Yoweri Museveni venceu as eleições em Uganda e seu sétimo mandato com mais de 70% dos votos, disseram autoridades eleitorais estaduais, em meio a interrupções na Internet e alegações de fraude por parte de seu rival.

O seu adversário, um jovem músico conhecido como Bobi Wine, condenou os “resultados falsos” e alegou que membros das mesas eleitorais tinham sido raptados, além de outras irregularidades eleitorais. Ele convocou protestos pacíficos para pressionar as autoridades a divulgarem “resultados corretos”.

Wine também alegou que ele fugiu de sua casa para evitar a prisão pelas forças de segurança que invadiram sua casa na sexta-feira, com seu partido político alegando anteriormente que ele foi levado de sua casa em um helicóptero militar.

“A noite passada foi muito difícil em nossa casa… o exército e a polícia nos invadiram. Eles desligaram a eletricidade e desconectaram algumas de nossas câmeras CCTV”, disse Wine em um post no X.

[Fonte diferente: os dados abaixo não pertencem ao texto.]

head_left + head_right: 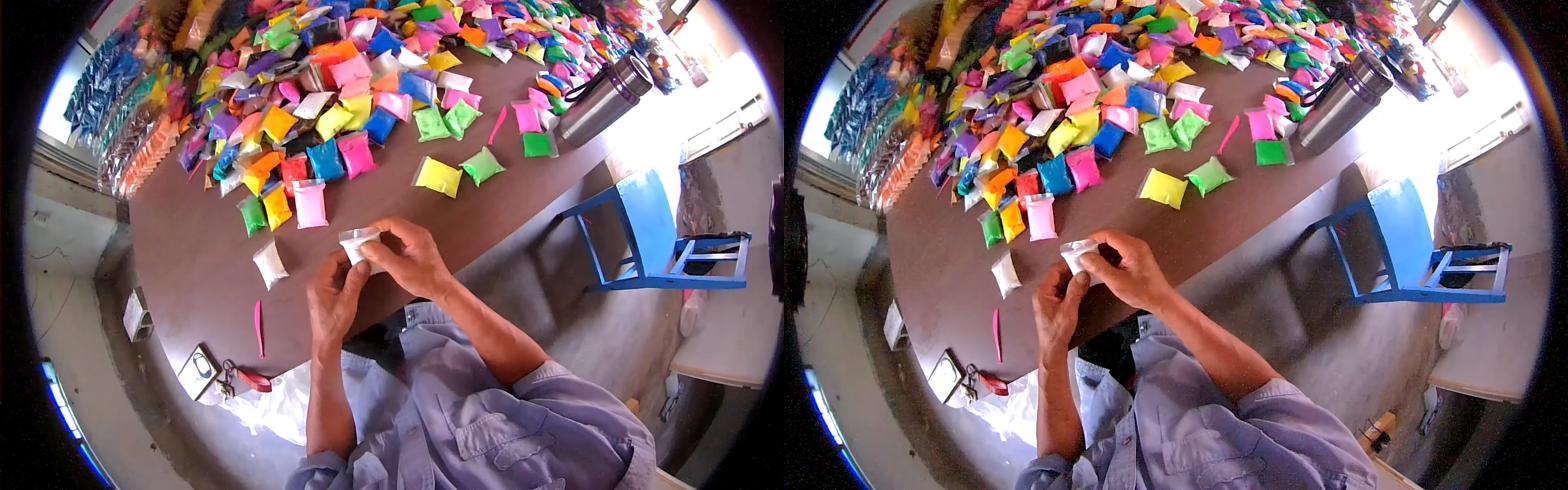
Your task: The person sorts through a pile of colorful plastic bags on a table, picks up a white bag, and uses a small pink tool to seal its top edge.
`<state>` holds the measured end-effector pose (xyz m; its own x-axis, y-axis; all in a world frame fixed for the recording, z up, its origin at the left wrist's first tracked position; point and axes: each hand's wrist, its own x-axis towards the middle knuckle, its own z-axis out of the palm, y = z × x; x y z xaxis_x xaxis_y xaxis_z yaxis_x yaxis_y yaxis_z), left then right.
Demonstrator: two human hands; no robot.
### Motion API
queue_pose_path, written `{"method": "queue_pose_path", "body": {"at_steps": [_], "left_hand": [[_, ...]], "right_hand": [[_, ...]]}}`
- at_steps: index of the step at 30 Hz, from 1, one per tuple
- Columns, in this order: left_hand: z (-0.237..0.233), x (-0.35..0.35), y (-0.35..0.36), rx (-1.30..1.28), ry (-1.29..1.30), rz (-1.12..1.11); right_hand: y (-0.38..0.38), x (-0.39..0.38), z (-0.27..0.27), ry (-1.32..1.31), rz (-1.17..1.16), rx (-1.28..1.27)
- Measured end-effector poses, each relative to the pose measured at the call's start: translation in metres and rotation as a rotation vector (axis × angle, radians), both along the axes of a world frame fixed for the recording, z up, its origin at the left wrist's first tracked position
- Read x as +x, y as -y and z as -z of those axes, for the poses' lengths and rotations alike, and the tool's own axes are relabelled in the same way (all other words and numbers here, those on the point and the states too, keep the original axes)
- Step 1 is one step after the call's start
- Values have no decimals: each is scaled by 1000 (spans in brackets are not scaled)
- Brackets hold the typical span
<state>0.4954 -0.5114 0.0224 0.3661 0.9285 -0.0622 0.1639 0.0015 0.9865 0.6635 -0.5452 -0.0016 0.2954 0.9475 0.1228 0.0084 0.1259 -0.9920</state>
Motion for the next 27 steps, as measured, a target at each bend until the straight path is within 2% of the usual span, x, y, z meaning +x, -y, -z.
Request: {"method": "queue_pose_path", "body": {"at_steps": [5, 7, 8, 11, 12, 14, 17, 21, 22, 27], "left_hand": [[-1, 0, 0, 49, -117, -57], [3, 1, -1, 168, -115, -39], [4, 2, 1, 106, -102, -65], [3, 2, 1, 23, -25, -15], [1, 1, 0, 25, -47, -39], [-6, 0, -1, -134, 79, -32], [-10, -1, -4, -89, -8, -40], [12, -5, -2, 30, 9, -61], [13, -5, -2, 26, 33, -60], [-2, 1, 2, -43, 127, -37]], "right_hand": [[0, -1, -1, 31, -47, 6], [1, 1, -7, 27, -45, -51], [2, 1, -10, -43, -44, -78], [0, 2, 2, 77, 20, -33], [1, 0, 1, 12, -9, -31], [2, 0, 0, -48, -56, -11], [2, 3, -3, -57, -105, -48], [4, 1, -13, -5, -120, -90], [3, 2, -12, 78, -108, -83], [3, 5, -1, 75, -101, -39]]}}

Wine também alegou que ele fugiu de sua casa para evitar a prisão pelas forças de segurança, que invadiram sua casa na sexta-feira. Fotografia: Michelle Lunanga/Getty Images

Num comunicado anterior, a polícia do Uganda disse que Wine não tinha sido preso, mas estava a restringir a área ao público para evitar distúrbios.

Entre as irregularidades estava a falha das máquinas biométricas de identificação dos eleitores que levaram a atrasos nas votações nas cidades – que são uma importante base de apoio à oposição política. Os activistas pró-democracia apelaram à utilização de máquinas nas eleições para evitar quaisquer alegações de fraude e fraude eleitoral.

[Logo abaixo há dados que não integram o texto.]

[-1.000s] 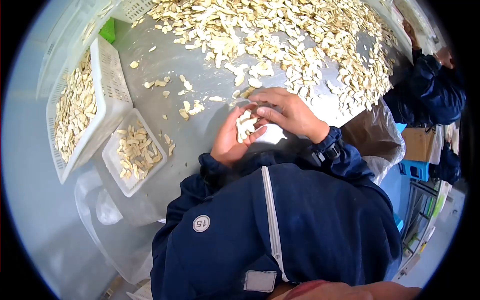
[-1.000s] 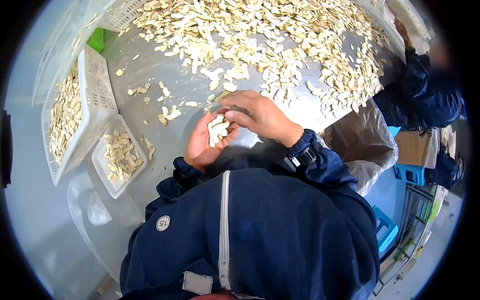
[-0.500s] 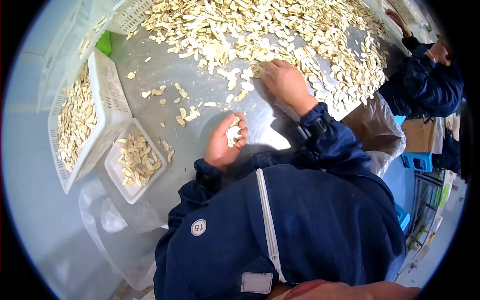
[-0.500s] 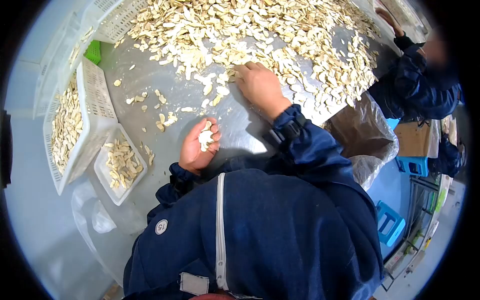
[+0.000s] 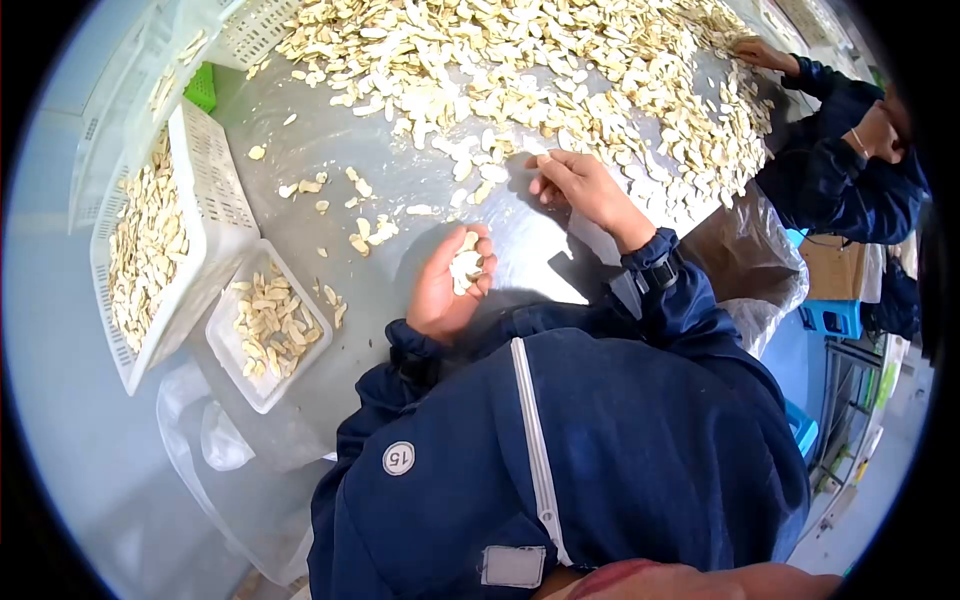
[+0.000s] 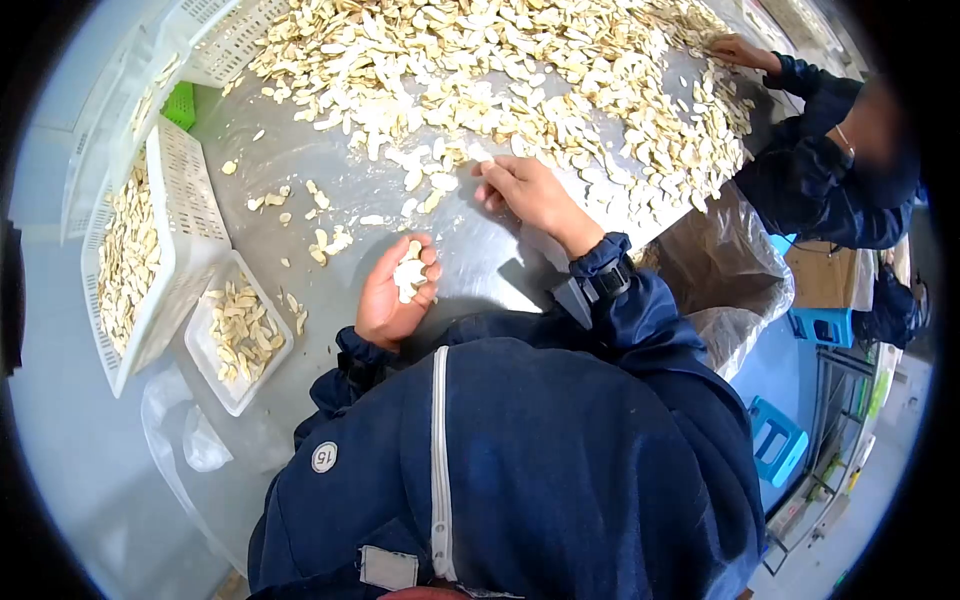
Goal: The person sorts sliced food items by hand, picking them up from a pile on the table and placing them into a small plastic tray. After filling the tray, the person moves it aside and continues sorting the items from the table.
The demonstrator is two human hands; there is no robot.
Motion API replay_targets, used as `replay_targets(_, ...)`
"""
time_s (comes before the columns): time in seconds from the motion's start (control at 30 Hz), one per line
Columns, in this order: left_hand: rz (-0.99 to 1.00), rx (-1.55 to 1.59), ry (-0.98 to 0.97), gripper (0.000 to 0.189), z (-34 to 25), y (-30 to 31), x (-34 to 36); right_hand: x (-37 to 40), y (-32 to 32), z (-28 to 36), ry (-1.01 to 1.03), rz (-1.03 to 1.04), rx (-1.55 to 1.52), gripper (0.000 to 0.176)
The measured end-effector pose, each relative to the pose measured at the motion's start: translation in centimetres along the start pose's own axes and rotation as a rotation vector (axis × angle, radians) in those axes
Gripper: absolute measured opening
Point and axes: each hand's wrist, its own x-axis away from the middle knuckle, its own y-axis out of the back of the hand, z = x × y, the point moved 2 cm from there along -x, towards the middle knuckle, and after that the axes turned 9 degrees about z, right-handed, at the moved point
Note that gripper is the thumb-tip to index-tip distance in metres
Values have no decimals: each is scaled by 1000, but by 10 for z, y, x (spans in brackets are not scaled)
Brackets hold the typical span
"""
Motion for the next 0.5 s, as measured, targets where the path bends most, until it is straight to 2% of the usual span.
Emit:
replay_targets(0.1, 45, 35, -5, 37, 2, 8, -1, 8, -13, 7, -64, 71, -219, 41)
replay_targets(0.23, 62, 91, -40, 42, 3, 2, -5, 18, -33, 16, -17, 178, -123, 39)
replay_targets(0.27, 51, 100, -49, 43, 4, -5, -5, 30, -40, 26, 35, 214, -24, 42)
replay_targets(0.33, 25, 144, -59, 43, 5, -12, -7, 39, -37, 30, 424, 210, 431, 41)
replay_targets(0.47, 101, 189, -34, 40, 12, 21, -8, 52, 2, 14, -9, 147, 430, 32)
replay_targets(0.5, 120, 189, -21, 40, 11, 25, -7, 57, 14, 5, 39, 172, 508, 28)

As autoridades eleitorais recorreram então a listas manuais de eleitores, que Wine supostamente permitiu “enchimento de votos em massa”, bem como alegações de parcialidade em relação ao partido em exercício. Museveni apoiou o uso do recenseamento eleitoral manual.

Apesar dos encerramentos da Internet e das alegações de fraude, as eleições decorreram com relativamente poucos incidentes, excepto confrontos entre a polícia e a oposição no centro do Uganda. Sete pessoas morreram e três ficaram feridas quando a polícia abriu fogo em legítima defesa contra “bandidos” da oposição, uma afirmação contestada pelo deputado Muwanga Kivumbi, que disse que as forças de segurança mataram 10 pessoas na sua casa.

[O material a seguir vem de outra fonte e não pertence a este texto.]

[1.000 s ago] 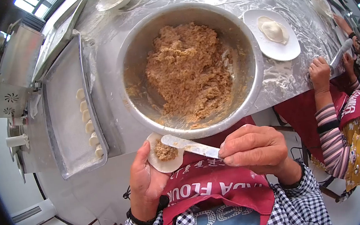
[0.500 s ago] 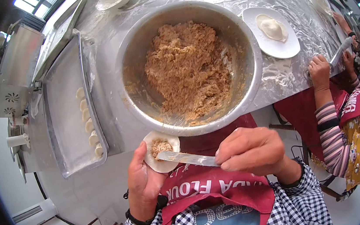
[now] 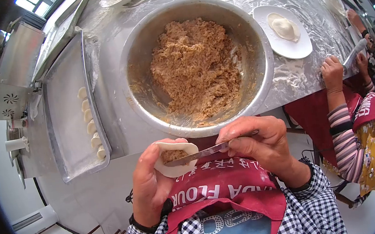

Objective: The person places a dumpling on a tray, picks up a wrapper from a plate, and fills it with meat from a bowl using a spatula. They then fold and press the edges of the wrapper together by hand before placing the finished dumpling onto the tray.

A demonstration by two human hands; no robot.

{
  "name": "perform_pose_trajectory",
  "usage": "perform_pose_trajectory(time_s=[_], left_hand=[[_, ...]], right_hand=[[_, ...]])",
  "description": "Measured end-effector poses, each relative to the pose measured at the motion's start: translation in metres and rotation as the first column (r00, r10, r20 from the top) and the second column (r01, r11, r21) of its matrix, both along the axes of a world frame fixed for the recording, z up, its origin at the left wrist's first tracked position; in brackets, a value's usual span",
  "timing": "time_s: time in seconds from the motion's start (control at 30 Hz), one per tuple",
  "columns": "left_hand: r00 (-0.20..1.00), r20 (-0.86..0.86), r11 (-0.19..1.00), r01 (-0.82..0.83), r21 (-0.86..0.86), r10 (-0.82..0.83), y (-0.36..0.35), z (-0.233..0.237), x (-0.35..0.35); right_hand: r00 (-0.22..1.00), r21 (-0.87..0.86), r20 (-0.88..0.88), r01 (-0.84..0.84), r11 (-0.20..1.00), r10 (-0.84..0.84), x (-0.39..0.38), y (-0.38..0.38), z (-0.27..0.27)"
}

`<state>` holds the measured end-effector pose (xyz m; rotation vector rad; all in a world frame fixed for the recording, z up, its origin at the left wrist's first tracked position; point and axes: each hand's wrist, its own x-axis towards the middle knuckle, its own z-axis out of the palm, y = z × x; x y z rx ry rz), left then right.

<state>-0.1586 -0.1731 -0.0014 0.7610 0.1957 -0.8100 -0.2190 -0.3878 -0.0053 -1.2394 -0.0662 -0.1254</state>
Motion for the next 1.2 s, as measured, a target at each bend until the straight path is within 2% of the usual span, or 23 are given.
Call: perform_pose_trajectory(time_s=[0.07,0.17,0.3,0.37,0.47,0.53,0.63,0.7,0.77,1.07,1.13,1.2], left_hand=[[1.000,0.010,0.995,-0.026,0.092,0.025,-0.002,0.001,0.001],[0.998,0.056,0.999,0.018,0.029,-0.020,-0.002,0.003,0.001],[0.998,0.063,0.999,0.005,0.032,-0.007,-0.004,0.003,0.001],[0.998,0.054,0.993,-0.023,0.119,0.017,-0.004,0.003,0.001],[0.999,0.034,1.000,0.007,0.022,-0.007,-0.003,0.002,0.002],[0.999,0.037,1.000,0.001,0.027,-0.002,-0.005,0.002,0.003],[0.999,0.029,1.000,-0.014,0.024,0.014,-0.006,0.004,0.005],[1.000,0.014,1.000,-0.016,0.014,0.016,-0.007,0.007,0.004],[0.998,0.067,0.992,0.005,0.125,-0.014,-0.009,0.011,0.003],[0.995,0.104,0.988,-0.016,0.156,0.000,-0.012,0.012,0.002],[0.996,0.091,0.994,-0.031,0.105,0.022,-0.010,0.008,0.004],[0.996,0.075,0.997,-0.044,0.057,0.040,-0.007,0.008,0.008]], right_hand=[[1.000,-0.003,0.019,0.020,1.000,-0.020,0.000,-0.002,0.002],[0.999,0.008,0.006,0.054,0.998,-0.054,0.001,0.000,0.002],[0.998,0.024,-0.022,0.064,0.998,-0.064,0.003,-0.002,0.001],[0.994,0.032,-0.044,0.100,0.995,-0.098,0.003,-0.004,0.001],[0.987,0.060,-0.086,0.140,0.988,-0.135,0.003,-0.007,0.003],[0.986,0.083,-0.102,0.142,0.986,-0.134,0.003,-0.010,0.004],[0.981,0.141,-0.089,0.186,0.972,-0.175,0.002,-0.015,0.005],[0.994,0.111,-0.024,0.111,0.988,-0.109,0.003,-0.017,0.005],[0.992,0.087,-0.039,0.123,0.989,-0.120,0.001,-0.015,0.006],[0.984,0.046,-0.040,0.175,0.984,-0.173,0.001,-0.021,0.008],[0.980,0.058,-0.044,0.198,0.979,-0.195,0.001,-0.030,0.011],[0.970,0.069,0.047,0.235,0.970,-0.238,0.004,-0.046,0.018]])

O Uganda foi classificado como “não livre” pela Freedom House, órgão de defesa dos direitos humanos, que afirma que o país realiza eleições regulares, mas não as considera credíveis. Museveni, 81 anos, é presidente do país há 40 anos, o que faz dele o terceiro líder nacional não real com mais tempo no cargo no mundo.

O Uganda não teve uma transição pacífica de poder desde que conquistou a independência do colonialismo britânico, há seis décadas.

Museveni reescreveu as leis do Uganda para permanecer no poder, incluindo a remoção dos limites de mandato e de idade da constituição. Ele também colocou opositores da oposição na prisão.

Ele também supervisionou um período de estabilidade no Uganda, que permitiu o crescimento da economia, prevendo-se que o crescimento aumente no próximo ano.

Wine usava colete à prova de balas e capacete por medo de sua segurança, pois alegou que as forças de segurança assediaram ele e seus apoiadores, inclusive usando gás lacrimogêneo contra eles.